### WHAT YOU WILL DO
Repeat the entries. Each one must match exactly.

### LISTED RECORDS
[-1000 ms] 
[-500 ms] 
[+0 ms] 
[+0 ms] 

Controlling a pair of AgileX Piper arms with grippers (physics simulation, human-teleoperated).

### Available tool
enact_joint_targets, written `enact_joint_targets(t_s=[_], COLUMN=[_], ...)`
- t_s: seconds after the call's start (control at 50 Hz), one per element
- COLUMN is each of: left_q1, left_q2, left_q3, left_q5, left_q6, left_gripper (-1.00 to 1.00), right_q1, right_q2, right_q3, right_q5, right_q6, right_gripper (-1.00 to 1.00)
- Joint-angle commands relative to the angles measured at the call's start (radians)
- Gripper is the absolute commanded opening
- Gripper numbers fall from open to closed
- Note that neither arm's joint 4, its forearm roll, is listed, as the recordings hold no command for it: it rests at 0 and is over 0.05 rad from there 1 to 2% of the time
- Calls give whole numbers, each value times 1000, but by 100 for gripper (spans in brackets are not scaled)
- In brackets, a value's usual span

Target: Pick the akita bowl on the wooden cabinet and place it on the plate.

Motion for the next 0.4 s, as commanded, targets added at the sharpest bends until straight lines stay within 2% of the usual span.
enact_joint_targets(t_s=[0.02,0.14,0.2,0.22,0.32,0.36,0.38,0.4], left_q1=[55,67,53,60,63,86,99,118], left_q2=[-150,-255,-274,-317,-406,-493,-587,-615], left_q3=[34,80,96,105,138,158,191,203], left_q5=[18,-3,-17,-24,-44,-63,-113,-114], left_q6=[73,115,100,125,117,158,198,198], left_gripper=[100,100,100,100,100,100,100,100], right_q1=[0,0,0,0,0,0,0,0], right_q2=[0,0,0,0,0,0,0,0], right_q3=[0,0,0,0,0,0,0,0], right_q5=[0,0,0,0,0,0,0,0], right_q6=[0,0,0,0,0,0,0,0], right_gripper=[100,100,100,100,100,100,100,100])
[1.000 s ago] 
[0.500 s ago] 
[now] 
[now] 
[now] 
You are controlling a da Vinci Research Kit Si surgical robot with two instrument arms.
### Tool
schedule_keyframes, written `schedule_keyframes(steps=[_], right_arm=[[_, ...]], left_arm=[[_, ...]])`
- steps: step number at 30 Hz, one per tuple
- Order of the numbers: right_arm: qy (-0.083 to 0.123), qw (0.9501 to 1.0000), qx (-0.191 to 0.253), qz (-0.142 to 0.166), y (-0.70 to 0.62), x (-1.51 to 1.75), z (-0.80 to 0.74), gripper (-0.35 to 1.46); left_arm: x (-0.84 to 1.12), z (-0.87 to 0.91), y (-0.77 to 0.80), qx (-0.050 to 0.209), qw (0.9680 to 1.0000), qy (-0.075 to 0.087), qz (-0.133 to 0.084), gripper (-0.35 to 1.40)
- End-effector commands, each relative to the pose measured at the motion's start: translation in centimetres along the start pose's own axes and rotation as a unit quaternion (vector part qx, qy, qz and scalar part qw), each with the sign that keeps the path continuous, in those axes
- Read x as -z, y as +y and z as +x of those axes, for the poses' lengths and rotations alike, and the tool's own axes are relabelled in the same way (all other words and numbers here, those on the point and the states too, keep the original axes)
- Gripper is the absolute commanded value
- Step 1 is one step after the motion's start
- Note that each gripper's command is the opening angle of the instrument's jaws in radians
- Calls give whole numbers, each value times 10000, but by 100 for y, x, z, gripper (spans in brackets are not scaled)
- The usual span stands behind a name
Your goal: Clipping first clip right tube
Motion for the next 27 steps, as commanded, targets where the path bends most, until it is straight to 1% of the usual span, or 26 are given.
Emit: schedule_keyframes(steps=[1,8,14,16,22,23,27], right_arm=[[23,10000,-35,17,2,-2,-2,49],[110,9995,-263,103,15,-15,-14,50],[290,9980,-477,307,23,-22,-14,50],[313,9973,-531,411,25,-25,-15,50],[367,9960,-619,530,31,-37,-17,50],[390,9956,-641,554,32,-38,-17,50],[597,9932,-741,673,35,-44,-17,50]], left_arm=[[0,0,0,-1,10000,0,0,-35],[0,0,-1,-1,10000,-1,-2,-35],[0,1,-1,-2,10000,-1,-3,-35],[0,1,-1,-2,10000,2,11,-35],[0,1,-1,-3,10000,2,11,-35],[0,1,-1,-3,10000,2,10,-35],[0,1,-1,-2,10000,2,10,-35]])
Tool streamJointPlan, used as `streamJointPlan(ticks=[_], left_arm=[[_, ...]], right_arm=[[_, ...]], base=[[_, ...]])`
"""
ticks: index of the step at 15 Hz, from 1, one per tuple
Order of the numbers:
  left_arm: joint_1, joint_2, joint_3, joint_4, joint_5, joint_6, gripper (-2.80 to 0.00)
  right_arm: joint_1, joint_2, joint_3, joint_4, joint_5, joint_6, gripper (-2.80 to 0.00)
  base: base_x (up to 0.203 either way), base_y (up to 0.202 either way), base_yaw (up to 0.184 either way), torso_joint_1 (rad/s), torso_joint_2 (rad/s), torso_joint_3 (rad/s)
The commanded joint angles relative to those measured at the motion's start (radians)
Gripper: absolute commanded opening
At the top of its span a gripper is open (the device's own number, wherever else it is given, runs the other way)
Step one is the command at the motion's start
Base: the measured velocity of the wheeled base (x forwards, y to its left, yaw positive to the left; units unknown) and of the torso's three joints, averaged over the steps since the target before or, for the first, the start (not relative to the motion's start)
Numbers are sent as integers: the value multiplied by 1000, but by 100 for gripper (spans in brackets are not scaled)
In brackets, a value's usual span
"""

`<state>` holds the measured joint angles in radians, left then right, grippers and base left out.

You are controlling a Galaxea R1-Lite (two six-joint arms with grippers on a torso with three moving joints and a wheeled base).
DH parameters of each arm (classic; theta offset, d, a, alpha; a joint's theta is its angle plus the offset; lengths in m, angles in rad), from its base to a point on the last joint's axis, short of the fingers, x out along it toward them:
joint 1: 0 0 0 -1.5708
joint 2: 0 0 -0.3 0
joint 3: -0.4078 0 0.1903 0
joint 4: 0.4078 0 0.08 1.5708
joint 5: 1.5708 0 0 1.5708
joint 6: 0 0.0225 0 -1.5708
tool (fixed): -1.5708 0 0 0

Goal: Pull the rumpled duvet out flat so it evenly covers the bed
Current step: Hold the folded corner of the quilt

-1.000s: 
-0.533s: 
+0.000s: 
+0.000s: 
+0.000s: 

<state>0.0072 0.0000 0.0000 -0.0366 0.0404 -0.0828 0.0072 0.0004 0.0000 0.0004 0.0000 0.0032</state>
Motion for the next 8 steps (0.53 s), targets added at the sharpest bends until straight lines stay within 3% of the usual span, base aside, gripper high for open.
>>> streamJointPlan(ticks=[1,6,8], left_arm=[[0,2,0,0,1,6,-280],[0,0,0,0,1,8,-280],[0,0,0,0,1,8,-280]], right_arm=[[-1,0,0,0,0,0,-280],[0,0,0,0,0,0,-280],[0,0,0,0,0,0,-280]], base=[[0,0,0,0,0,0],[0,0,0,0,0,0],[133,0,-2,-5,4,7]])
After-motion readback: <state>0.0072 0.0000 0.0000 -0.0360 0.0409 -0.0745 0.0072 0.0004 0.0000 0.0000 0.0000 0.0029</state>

### EXERCISE RESULT
[-1000 ms] 
[-500 ms] 
[+0 ms] 
[+0 ms] 

Controlling a pair of AgileX Piper arms with grippers (physics simulation, human-teleoperated).

### Available tool
enact_joint_targets, written `enact_joint_targets(t_s=[_], COLUMN=[_], ...)`
- t_s: seconds after the call's start (control at 50 Hz), one per element
- COLUMN is each of: left_q1, left_q2, left_q3, left_q5, left_q6, left_gripper (-1.00 to 1.00), right_q1, right_q2, right_q3, right_q5, right_q6, right_gripper (-1.00 to 1.00)
- Joint-angle commands relative to the angles measured at the call's start (radians)
- Gripper is the absolute commanded opening
- Gripper numbers fall from open to closed
- Note that neither arm's joint 4, its forearm roll, is listed, as the recordings hold no command for it: it rests at 0 and is over 0.05 rad from there 1 to 2% of the time
- Calls give whole numbers, each value times 1000, but by 100 for gripper (spans in brackets are not scaled)
- In brackets, a value's usual span

Target: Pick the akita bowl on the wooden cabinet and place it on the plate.

Motion for the next 0.4 s, as commanded, targets added at the sharpest bends until straight lines stay within 2% of the usual span.
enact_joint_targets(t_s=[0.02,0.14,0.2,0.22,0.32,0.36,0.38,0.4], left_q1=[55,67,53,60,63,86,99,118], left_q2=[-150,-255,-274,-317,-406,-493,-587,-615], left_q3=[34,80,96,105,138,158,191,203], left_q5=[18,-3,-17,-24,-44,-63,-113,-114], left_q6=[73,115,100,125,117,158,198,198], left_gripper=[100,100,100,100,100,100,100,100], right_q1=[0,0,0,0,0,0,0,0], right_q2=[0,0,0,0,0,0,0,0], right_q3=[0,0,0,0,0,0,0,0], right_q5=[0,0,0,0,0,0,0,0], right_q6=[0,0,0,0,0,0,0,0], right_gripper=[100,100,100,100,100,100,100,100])
[1.000 s ago] 
[0.500 s ago] 
[now] 
[now] 
[now] 
You are controlling a da Vinci Research Kit Si surgical robot with two instrument arms.
### Tool
schedule_keyframes, written `schedule_keyframes(steps=[_], right_arm=[[_, ...]], left_arm=[[_, ...]])`
- steps: step number at 30 Hz, one per tuple
- Order of the numbers: right_arm: qy (-0.083 to 0.123), qw (0.9501 to 1.0000), qx (-0.191 to 0.253), qz (-0.142 to 0.166), y (-0.70 to 0.62), x (-1.51 to 1.75), z (-0.80 to 0.74), gripper (-0.35 to 1.46); left_arm: x (-0.84 to 1.12), z (-0.87 to 0.91), y (-0.77 to 0.80), qx (-0.050 to 0.209), qw (0.9680 to 1.0000), qy (-0.075 to 0.087), qz (-0.133 to 0.084), gripper (-0.35 to 1.40)
- End-effector commands, each relative to the pose measured at the motion's start: translation in centimetres along the start pose's own axes and rotation as a unit quaternion (vector part qx, qy, qz and scalar part qw), each with the sign that keeps the path continuous, in those axes
- Read x as -z, y as +y and z as +x of those axes, for the poses' lengths and rotations alike, and the tool's own axes are relabelled in the same way (all other words and numbers here, those on the point and the states too, keep the original axes)
- Gripper is the absolute commanded value
- Step 1 is one step after the motion's start
- Note that each gripper's command is the opening angle of the instrument's jaws in radians
- Calls give whole numbers, each value times 10000, but by 100 for y, x, z, gripper (spans in brackets are not scaled)
- The usual span stands behind a name
Your goal: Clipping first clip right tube
Motion for the next 27 steps, as commanded, targets where the path bends most, until it is straight to 1% of the usual span, or 26 are given.
Emit: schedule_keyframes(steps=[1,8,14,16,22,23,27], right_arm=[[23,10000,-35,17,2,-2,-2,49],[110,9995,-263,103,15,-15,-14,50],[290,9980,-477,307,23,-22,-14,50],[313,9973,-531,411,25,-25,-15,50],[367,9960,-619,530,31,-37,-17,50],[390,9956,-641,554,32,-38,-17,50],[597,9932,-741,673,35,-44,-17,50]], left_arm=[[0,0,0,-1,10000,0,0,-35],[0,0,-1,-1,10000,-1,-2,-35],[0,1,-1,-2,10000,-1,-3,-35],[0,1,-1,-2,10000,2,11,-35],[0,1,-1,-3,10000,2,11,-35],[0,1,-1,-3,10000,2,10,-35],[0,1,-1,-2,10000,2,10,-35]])
Tool streamJointPlan, used as `streamJointPlan(ticks=[_], left_arm=[[_, ...]], right_arm=[[_, ...]], base=[[_, ...]])`
"""
ticks: index of the step at 15 Hz, from 1, one per tuple
Order of the numbers:
  left_arm: joint_1, joint_2, joint_3, joint_4, joint_5, joint_6, gripper (-2.80 to 0.00)
  right_arm: joint_1, joint_2, joint_3, joint_4, joint_5, joint_6, gripper (-2.80 to 0.00)
  base: base_x (up to 0.203 either way), base_y (up to 0.202 either way), base_yaw (up to 0.184 either way), torso_joint_1 (rad/s), torso_joint_2 (rad/s), torso_joint_3 (rad/s)
The commanded joint angles relative to those measured at the motion's start (radians)
Gripper: absolute commanded opening
At the top of its span a gripper is open (the device's own number, wherever else it is given, runs the other way)
Step one is the command at the motion's start
Base: the measured velocity of the wheeled base (x forwards, y to its left, yaw positive to the left; units unknown) and of the torso's three joints, averaged over the steps since the target before or, for the first, the start (not relative to the motion's start)
Numbers are sent as integers: the value multiplied by 1000, but by 100 for gripper (spans in brackets are not scaled)
In brackets, a value's usual span
"""

`<state>` holds the measured joint angles in radians, left then right, grippers and base left out.

You are controlling a Galaxea R1-Lite (two six-joint arms with grippers on a torso with three moving joints and a wheeled base).
DH parameters of each arm (classic; theta offset, d, a, alpha; a joint's theta is its angle plus the offset; lengths in m, angles in rad), from its base to a point on the last joint's axis, short of the fingers, x out along it toward them:
joint 1: 0 0 0 -1.5708
joint 2: 0 0 -0.3 0
joint 3: -0.4078 0 0.1903 0
joint 4: 0.4078 0 0.08 1.5708
joint 5: 1.5708 0 0 1.5708
joint 6: 0 0.0225 0 -1.5708
tool (fixed): -1.5708 0 0 0

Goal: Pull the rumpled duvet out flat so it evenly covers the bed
Current step: Hold the folded corner of the quilt

-1.000s: 
-0.533s: 
+0.000s: 
+0.000s: 
+0.000s: 

<state>0.0072 0.0000 0.0000 -0.0366 0.0404 -0.0828 0.0072 0.0004 0.0000 0.0004 0.0000 0.0032</state>
Motion for the next 8 steps (0.53 s), targets added at the sharpest bends until straight lines stay within 3% of the usual span, base aside, gripper high for open.
>>> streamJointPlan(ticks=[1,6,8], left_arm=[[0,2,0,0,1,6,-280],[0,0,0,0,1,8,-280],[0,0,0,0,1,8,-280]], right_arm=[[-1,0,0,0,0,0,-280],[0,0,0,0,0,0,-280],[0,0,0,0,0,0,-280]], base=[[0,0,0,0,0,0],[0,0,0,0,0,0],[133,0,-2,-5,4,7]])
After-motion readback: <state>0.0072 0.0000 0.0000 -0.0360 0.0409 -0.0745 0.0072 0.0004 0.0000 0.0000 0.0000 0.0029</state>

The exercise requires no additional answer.